This morning I experienced a variation of the
ventriloquist effect which I’ll explain soon, but first, a bit of background to the story. I’ve started riding to UQ this year, and I’m so into riding now that I just bought a new, shiny road bike, and go for
long rides around the Brisbane River before getting to uni. An advantage of my road bike is that the gears shift very smoothly and easily, which makes it easier to adjust my pedaling to go really fast, or to go up hills. Every time I press the gear levers with my hands, I feel the change of the bike chain move from one cog to another in my feet, which is usually accompanied by a metal “clicking” noise. So, every time I change gears, I feel something in my feet, I hear a “click”, and the feeling and the sound always happen at exactly the same time.
On my ride this morning I got to a part of the bike path next to a road works area and I needed to change gears. I pressed the gear levers with my hands and felt the familiar gear-changing feeling in my feet. Instead of hearing a subtle “clicking” noise, however, my changing gears seemed to make an extremely loud BANG noise that sounded like a blacksmith hammering an anvil. I panicked! Not only was this a brand new, expensive bike that I might have just broken, but also I couldn’t work out what on earth would have made my gears make such a loud noise. A few seconds after I inspected my chain, gears and pedals to find that everything seemed normal,
I realized the experience was just an illusion! I had experienced a variation of the ventriloquist effect.
The ventriloquist effect occurs, for example, when you watch a ventriloquist perform live, and the actor’s voice really seems to be coming from the dummy’s mouth. If you’ve never seen a live ventriloquist performance (like most of the population), then think of every time you have been to the cinemas - the same ventriloquist effect happens: the voices coming out of the speakers around the cinema seem actually to be coming from the on-screen characters’ mouths, right?
The reality of the situation is that the location of the sound source, the cinema speaker for example, is far away from the location of the vision, the image of the person talking.
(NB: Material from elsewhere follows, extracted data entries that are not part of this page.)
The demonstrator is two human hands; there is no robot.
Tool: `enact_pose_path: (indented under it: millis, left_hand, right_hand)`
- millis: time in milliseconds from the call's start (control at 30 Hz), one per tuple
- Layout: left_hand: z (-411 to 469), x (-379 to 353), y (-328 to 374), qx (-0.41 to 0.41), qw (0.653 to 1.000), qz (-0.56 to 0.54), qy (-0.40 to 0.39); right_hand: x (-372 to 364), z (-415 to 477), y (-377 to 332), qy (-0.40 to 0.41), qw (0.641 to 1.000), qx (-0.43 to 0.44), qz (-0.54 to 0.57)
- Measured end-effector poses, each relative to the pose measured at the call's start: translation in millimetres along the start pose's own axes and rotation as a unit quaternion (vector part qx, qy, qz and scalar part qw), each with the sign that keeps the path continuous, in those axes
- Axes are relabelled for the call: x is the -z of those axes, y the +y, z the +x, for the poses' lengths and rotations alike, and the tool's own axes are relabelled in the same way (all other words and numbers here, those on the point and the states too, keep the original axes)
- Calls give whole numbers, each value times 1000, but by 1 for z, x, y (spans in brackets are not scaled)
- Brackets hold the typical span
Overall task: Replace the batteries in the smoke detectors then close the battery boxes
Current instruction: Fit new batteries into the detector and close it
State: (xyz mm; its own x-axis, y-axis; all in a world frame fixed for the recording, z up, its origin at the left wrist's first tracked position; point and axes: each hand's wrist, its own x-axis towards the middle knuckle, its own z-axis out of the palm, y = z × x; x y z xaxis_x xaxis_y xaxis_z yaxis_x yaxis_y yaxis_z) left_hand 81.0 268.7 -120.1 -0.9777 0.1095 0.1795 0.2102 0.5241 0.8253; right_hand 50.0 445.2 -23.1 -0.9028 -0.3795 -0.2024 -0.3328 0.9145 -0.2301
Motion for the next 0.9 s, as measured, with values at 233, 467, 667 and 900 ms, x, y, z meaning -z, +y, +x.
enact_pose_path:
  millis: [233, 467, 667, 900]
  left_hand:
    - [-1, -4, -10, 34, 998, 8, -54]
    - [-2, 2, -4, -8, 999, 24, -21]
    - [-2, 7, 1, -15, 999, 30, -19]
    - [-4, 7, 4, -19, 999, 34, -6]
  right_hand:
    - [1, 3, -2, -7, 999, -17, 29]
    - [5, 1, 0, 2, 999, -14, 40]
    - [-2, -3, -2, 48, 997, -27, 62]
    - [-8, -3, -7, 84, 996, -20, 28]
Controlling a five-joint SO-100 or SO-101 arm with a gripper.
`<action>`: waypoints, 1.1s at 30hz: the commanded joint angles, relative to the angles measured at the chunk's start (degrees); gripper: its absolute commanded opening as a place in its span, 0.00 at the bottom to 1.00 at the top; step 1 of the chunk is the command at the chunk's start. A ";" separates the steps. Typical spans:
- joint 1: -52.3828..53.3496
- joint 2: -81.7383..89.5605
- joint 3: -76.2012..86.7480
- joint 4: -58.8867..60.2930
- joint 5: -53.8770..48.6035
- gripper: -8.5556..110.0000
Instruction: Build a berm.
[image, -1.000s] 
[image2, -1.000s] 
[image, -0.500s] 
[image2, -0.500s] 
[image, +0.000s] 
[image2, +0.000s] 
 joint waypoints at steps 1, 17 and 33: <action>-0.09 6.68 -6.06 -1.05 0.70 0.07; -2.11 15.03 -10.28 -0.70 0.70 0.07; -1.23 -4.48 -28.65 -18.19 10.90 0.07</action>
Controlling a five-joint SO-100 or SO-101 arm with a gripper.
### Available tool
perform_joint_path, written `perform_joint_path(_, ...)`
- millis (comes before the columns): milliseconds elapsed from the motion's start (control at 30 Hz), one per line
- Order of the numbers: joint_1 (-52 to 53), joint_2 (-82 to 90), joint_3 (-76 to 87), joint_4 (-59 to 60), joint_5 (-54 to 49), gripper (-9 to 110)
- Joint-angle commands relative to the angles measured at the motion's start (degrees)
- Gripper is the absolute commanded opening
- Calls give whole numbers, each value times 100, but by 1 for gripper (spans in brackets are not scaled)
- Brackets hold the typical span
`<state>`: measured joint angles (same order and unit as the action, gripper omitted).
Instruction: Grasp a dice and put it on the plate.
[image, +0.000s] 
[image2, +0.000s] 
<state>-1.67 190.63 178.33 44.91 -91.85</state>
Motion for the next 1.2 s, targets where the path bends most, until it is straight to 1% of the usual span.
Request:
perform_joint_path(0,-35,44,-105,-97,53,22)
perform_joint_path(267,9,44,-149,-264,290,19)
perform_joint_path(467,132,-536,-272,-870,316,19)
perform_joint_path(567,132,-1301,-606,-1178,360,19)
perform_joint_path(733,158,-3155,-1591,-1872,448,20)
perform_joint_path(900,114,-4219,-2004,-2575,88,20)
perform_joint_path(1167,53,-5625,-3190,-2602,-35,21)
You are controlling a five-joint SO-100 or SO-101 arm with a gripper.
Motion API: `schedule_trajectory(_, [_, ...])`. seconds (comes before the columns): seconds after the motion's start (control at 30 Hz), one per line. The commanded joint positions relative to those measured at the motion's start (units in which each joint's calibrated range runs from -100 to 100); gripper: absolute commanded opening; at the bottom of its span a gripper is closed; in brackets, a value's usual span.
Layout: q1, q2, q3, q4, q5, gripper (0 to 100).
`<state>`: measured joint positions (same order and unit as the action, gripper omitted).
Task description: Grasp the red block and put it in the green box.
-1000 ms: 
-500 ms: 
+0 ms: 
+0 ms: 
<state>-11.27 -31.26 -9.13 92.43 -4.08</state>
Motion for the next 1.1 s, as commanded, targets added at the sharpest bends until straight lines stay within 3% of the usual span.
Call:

Despite this physical separation of vision and sound, your brain assumes they are a single event because they are happening at exactly the same time and combines them. In the literature, this is referred to as
multisensory integration (because information from multiple senses is being integrated, duh). And it makes perfect sense: if there is a flash of light and a crack of sound that occur at exactly the same time, it’s not unreasonable to infer the two are related. Multisensory integration can occur for different combinations of different senses, like vision and sound, vision and touch, and touch and sound, and usually makes it easier for us to perceive and respond to things around us. It’s important to know that the “more clear” sense tends to pull the perceived location of the “less clear” sense closer to it. So when we are at the cinema, the image is so big and clear, whereas we don’t know where the speakers are, so we experience the sound as being pulled towards the vision; we perceive vision and sound as one.
Back to my bike ride! What I finally worked out had happened was that a workman working next to the bike path had dropped a metal rod onto concrete. It was entirely coincidental that the sound of the rod hitting the ground occurred at exactly the same time I felt the gears changing in my feet. Because multisensory integration occurs automatically given the right conditions, my own brain tricked me into thinking the noise I heard came from the same thing that I felt in my feet! Because I didn’t know where the sound was coming from, but I knew exactly where my feet were, the sound got pulled towards the physical feeling. I experienced a ventriloquist effect of the tactile (touch) and auditory (sound) senses. An important distinction to point out is that my experience was “instant”, and made me perceive the noise and feeling as one thing, rather than being an afterthought where I cognitively decided that the two things were related.
When I worked out that I’d had a rather unique multisensory integration experience, I felt a nerdy buzz that allowed me to maintain a constant 30km/h speed on my bike for the rest of my trip! But this experience was especially cool for me because I’ve been working on several multisensory projects for almost two years now. Professor Penelope Sanderson, Matt Thompson and I are currently finishing revisions of a paper summarizing an experiment where people wore a mini computer monitor over one of their eyes while walking around, an experiment that I conducted for my honours thesis in 2008. We showed that multisensory integration of vision and sound seems to occur less when people are walking because of the flow of background visual information that happens when you move your head around. Over last Christmas, I was working with Dr Ada Kritikos on a project investigating the role of proprioception (the sense of where your limbs are in space) in the integration of touch and vision. The project with Ada has spawned a few different follow up experiments, so I can’t write about those paradigms explicitly. Suffice to say the experiments involve fake dummy hands and strangely shaped tools!